El mercado inmobiliario argentino atraviesa una etapa de transformación profunda en la cual el financiamiento aparece como el motor principal de la reactivación. Ante un escenario donde el crédito hipotecario bancario tradicional mantiene procesos de calificación rígidos y tiempos administrativos prolongados, cobraron relevancia los préstamos hipotecarios por fuera del sistema financiero institucional.
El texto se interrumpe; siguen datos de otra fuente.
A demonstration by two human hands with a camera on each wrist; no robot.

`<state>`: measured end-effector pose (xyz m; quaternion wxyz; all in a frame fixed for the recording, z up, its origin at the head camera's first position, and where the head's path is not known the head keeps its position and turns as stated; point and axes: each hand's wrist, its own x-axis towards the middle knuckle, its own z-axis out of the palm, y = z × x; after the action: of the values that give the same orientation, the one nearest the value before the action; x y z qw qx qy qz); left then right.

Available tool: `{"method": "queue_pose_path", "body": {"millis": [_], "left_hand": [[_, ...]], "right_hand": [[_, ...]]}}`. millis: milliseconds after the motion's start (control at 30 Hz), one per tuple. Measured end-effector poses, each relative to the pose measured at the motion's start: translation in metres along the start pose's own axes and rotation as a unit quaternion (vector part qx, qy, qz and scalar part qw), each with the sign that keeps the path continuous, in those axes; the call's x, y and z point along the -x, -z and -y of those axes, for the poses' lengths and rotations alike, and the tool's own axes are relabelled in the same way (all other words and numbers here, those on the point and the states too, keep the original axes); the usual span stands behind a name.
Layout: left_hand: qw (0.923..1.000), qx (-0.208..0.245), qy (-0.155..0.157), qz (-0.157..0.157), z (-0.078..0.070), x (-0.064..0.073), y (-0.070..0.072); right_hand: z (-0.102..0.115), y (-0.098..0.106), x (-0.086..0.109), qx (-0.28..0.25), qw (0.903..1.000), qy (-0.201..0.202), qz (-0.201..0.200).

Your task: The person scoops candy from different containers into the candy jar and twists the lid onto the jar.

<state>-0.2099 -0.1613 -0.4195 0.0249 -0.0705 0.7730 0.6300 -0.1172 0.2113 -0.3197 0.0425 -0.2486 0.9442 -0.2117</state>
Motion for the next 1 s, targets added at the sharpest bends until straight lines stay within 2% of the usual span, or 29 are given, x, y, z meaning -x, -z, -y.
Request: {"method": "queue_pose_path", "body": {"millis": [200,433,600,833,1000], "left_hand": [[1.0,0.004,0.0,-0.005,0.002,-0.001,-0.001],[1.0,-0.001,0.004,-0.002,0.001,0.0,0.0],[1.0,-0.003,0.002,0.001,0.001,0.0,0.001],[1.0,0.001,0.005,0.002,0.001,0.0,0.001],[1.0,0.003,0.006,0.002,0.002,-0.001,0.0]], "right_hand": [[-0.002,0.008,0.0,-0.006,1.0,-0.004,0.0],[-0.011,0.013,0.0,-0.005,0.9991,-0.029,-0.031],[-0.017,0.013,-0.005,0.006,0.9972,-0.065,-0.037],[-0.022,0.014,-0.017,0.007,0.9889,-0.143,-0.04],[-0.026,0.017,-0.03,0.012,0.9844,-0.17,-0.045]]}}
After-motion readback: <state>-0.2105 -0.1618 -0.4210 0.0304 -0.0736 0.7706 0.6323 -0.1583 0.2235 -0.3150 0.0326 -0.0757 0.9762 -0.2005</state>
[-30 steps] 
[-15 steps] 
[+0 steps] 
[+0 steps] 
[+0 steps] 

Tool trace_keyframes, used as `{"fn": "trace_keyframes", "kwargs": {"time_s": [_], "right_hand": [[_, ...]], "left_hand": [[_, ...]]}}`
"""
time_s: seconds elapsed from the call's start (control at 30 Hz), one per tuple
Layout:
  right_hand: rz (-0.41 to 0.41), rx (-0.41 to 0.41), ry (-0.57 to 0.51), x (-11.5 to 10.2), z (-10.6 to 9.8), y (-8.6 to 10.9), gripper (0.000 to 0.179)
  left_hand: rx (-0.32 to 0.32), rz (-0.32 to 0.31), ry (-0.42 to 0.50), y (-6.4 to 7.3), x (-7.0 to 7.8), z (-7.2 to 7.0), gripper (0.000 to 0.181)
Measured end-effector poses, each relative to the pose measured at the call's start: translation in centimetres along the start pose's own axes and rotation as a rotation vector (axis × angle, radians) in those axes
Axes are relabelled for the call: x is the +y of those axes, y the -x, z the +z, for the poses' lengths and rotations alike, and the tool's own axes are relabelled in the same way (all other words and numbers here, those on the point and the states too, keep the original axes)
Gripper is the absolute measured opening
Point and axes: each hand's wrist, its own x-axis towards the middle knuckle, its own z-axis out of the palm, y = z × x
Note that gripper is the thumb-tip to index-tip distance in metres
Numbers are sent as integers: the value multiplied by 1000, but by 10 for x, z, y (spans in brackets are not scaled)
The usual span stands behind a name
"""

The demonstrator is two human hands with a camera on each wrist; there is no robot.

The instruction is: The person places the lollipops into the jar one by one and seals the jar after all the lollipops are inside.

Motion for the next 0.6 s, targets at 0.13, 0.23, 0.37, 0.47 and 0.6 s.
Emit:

Estas herramientas, conocidas como créditos entre privados o mediante plataformas de gestión colaborativa, ofrecen una vía rápida para la adquisición de metros cuadrados, refacción de viviendas o inyección de liquidez sin depender de las entidades tradicionales.
La mecánica de estos préstamos difiere sustancialmente de la lógica de una entidad bancaria. En este esquema, el capital no proviene de depósitos del público, sino de inversores que buscan una rentabilidad en moneda extranjera con una garantía real. Ariel Szraiber, fundador y director de HipotecaHoy, explicó que el acceso hoy resulta mucho más ágil que en la banca tradicional. “El proceso se inicia con el contacto del cliente, quien presenta la propiedad que desea comprar o una que ya posee para obtener liquidez. A partir de allí, se realiza una tasación técnica inmediata para determinar la viabilidad del negocio y el valor de mercado del activo”, dijo.